One example is our strong tie with the Bloomberg School of Public Health. The Krieger’s School’s program in public health, led by Dr. Kelly Gebo, has become a “destination major,” drawing high school students from all around the country. Undergraduates in this field spend their senior year in East Baltimore, where the School of Public Health is located, having elected one of the numerous specialties there. They complete their degrees with a unique combination of foundational courses and specialized and focused “tracks,” making them desirable prospects for nonprofits and NGOs around the country and, indeed, the world.

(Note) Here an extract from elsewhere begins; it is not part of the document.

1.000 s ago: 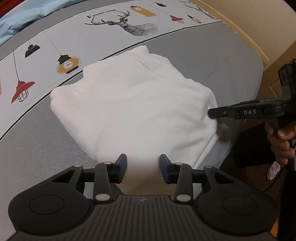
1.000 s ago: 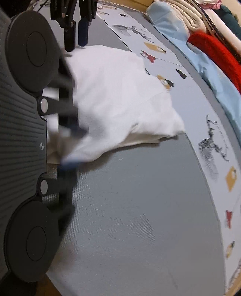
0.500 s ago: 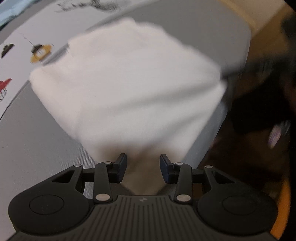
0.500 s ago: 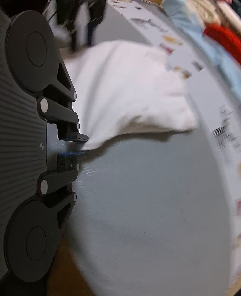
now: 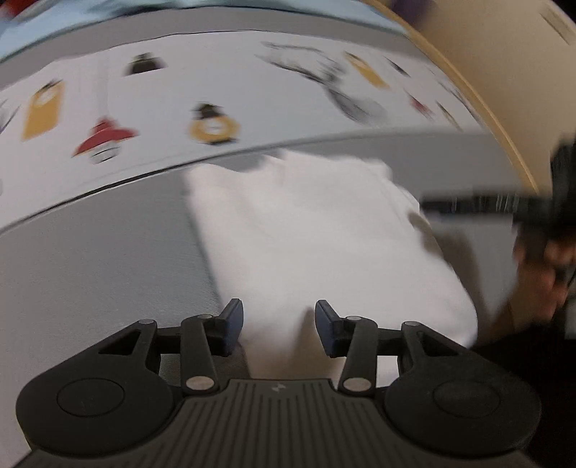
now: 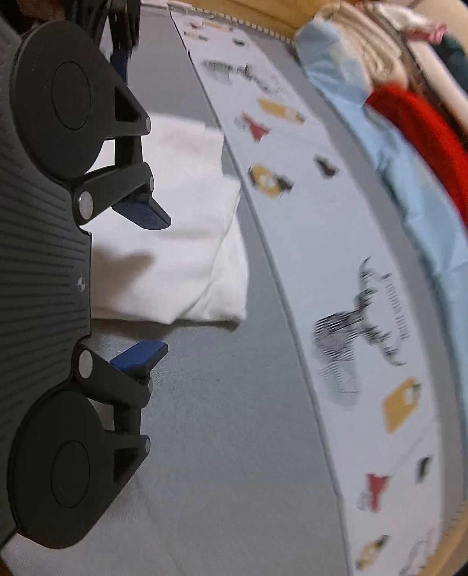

Another integrated effort has for years now taken our undergraduates to Washington, D.C., and Bologna, Italy, the twin homes of the Paul H. Nitze School of Advanced International Studies (SAIS). After completing their junior year on the Homewood campus, participating students transition to the master’s degree program at SAIS, and in the space of five years complete programs that take “outsiders” six years to finish. Talking with SAIS’ new dean, Dr. Vali Nasr, I have come to realize how well respected our students are for their intellectual qualities and what a credit they have become, both to the Krieger School and to SAIS.
Just this year, we launched a new program that links seniors finishing their degrees in the arts and sciences with the School of Education where, in their fifth year, they complete a master’s degree in teaching in the evenings and spend their days student teaching in the Henderson-Hopkins School in East Baltimore. Hopkins students can now compete to be selected for a fellowship that entitles them to a tuition-free master’s degree and a stipend of $20,000 during this period and then move into jobs in the Baltimore City public school system. These Baltimore Education Fellows will take all that they have learned in our classrooms and translate it, under the watchful guidance of master teachers, into lesson plans for children in this new K–8 school.
We are in the process of making similar joint degrees available to students who want to study in the Carey Business School and will be discussing possibilities with the School of Medicine, which, once upon a time, had a joint degree with the undergraduate campus. It takes time and a lot of thought to find the right blend of undergraduate preparation and professional school focus, but in the end, these options help many of our students create a path into the real world that is enhanced by an advanced degree.
The academic departments at the Krieger School are eager to provide similar advanced training to students who may wish to complete a master’s degree in most of our 22 academic disciplines by remaining with us for an extra year. The history and biology departments have long offered BA/MA degrees and the rest of our departments are preparing similar tracks for our undergraduates, who are often as talented as the graduate students we compete for who are coming from other universities. Why not give our alumni an opportunity to stay with us and complete that special project that will show the world just what they are able to achieve?
The world is becoming a more competitive place with every passing day. For many of our students, a bachelor’s degree will not be sufficient to see them through to the career of their dreams. We are happy to help them along the way, whether by creating a path to the professional schools that are part of the Hopkins family or by giving them options to stay right where they are and become more accomplished scholars in the fields that are embedded in the Krieger School. It’s a joy to have them!